Mi primera expedición
Es tarde, lo sé, el camino marcado y sinuoso que conozco bien ha terminado desde hace algún tiempo. La caminata nocturna ha seguido por más de lo que esperaba y el frío se ha hecho presente; no hace gran diferencia, pues no hay en dónde meterse, así que seguimos caminando silenciosamente hasta que el grupo se detiene por completo. Las linternas iluminan los lados del camino mientras mis compañeros, (Rafa, Christopher, Javier, Shahin), voltean a platicar entre ellos, jugando con la luz reflejada en el vaho que emana de sus bocas.
El líder de la expedición ha encontrado un paso que considera difícil para el resto del grupo y ha juzgado prudente un pequeño descanso mientras examina cuidadosamente el escabroso terreno que nos espera. Poco después, desciende un paso complicado con un par de ágiles movimientos y pronto se encuentra en una firme plataforma.
Lo siguiente no es difícil de adivinar, nos espera liberar ese mismo paso: una pequeña pared que debe medir lo doble que cualquiera de nosotros y que comienza con un ligero techo formado por una gran piedra, que sobresale asemejándose a una plataforma de clavados. Bajar por ahí no será sencillo.
Los compañeros delante de mí comienzan a avanzar, nuestro líder tutoreando a cada uno de nosotros, enumerando los pasos que debemos hacer y guiándonos en todo lo posible.
La espera se hace interesante discutiendo con mis compañeros cual será el método de bajada más eficiente, y al parecer tenemos opiniones bastante parecidas: tratar de desescalar por ahí es demasiado complicado y peligroso, por más esfuerzo que hagamos no nos bajarán cargando y entonces la única solución se vuelve obvia: saltar.
Al menos es lo que todos los demás están haciendo y... están bien.

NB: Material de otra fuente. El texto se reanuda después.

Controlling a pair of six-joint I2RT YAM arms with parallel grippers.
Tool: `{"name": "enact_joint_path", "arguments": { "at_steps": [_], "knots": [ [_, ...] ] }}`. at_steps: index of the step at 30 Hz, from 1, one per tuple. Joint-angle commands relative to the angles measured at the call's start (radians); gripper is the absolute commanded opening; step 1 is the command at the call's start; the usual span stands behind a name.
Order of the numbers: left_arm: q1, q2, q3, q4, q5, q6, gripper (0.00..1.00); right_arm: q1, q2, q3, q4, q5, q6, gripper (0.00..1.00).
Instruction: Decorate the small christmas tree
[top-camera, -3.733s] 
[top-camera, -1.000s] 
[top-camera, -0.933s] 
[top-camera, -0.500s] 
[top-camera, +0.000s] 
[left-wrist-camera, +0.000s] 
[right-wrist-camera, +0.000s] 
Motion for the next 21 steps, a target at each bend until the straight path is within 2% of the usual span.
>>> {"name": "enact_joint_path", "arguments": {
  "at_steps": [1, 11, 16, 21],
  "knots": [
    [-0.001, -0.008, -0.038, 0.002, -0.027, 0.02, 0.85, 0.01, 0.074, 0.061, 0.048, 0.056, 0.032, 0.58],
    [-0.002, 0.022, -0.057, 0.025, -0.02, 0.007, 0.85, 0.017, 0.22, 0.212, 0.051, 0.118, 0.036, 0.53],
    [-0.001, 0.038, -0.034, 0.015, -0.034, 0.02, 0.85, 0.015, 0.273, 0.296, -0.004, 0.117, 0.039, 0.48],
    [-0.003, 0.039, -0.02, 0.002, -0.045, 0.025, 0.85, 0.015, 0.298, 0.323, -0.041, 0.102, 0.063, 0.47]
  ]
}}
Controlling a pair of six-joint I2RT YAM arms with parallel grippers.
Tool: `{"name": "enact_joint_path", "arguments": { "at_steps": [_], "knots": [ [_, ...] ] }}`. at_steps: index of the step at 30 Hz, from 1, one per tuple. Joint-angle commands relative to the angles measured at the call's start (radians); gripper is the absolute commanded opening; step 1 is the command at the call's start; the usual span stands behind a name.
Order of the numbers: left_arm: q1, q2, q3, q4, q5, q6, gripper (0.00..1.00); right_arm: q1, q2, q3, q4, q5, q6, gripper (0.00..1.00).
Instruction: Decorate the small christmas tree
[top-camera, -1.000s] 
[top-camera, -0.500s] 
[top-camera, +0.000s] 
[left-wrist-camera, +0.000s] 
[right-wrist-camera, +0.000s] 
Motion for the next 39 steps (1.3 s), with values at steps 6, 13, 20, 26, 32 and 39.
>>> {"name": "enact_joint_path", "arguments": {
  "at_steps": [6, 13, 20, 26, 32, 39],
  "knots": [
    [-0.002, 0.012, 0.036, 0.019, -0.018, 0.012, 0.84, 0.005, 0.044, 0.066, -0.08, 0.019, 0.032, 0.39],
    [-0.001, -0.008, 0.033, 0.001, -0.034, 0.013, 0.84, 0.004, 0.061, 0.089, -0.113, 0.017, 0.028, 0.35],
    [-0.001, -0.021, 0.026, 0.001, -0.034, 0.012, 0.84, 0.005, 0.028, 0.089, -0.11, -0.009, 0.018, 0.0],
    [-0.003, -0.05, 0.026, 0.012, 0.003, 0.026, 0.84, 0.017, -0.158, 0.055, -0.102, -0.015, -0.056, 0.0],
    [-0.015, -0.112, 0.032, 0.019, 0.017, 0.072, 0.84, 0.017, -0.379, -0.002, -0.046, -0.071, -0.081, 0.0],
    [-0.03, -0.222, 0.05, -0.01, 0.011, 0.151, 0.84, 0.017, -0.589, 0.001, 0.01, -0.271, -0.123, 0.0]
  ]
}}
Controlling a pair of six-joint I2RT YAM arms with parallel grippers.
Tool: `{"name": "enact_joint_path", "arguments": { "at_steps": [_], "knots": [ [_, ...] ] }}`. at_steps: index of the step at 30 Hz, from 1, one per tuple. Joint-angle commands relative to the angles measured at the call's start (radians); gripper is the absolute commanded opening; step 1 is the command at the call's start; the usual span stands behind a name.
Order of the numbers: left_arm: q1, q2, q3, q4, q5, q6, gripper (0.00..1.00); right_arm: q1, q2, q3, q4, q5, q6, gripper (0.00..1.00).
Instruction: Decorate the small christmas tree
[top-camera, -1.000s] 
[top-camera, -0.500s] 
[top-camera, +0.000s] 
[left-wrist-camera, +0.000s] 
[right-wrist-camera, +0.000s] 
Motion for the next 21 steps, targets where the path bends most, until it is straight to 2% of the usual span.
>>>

Pronto llega mi turno. El camino hacia la plataforma de clavados queda libre y me acerco al corto vacío que me espera, las luces de mis compañeros iluminan el obstáculo y Guillermo, el líder, me da instrucciones claras: ¡Brinca!
Ahora estoy aterrado. ¿Saben porque? En este momento me puedo ver claramente tirado allí con sangre en el piso, mis amigos llorando, tal vez alguno gritando, los más fuertes consolando a los más débiles y Guillermo cargando silenciosamente un endeble cuerpo sin vida.
Puedo ver a mis padres diciendo “Nunca debimos dejarlo ir a acampar“, puedo oír gritos, puedo sentir dolor, puedo llorar y recordar si quiero... En resumen, me siento vivo y eso asusta porque la vida siempre viene acompañada de la muerte.
Sin embargo algo me dice que vale la pena brincar, sortear obstáculos, retos, sueños y el miedo flaquea ante los sueños, al menos para mí.
Brinco y despierto...
La alarma.
Está obscuro. Son las 6:15.
Estoy en el refugio de Góriz.
¡No puedo creer que he soñado con Huitzilac! ¡Con mis amigos de México! ¿Esto fue un sueño o un recuerdo? No importa, sólo tengo que salir y comenzar a caminar, si es demasiado difícil, afrontaré la derrota y regresaré, lo prometo.
Son las 6:30 hrs: ahora o nunca. Con calma decido tomar las cosas que he empacado la noche anterior, me fuerzo a dejar el confort absoluto del refugio de Góriz y comienzo a caminar hacia el Monte Perdido, mi introducción privada al montañismo invernal.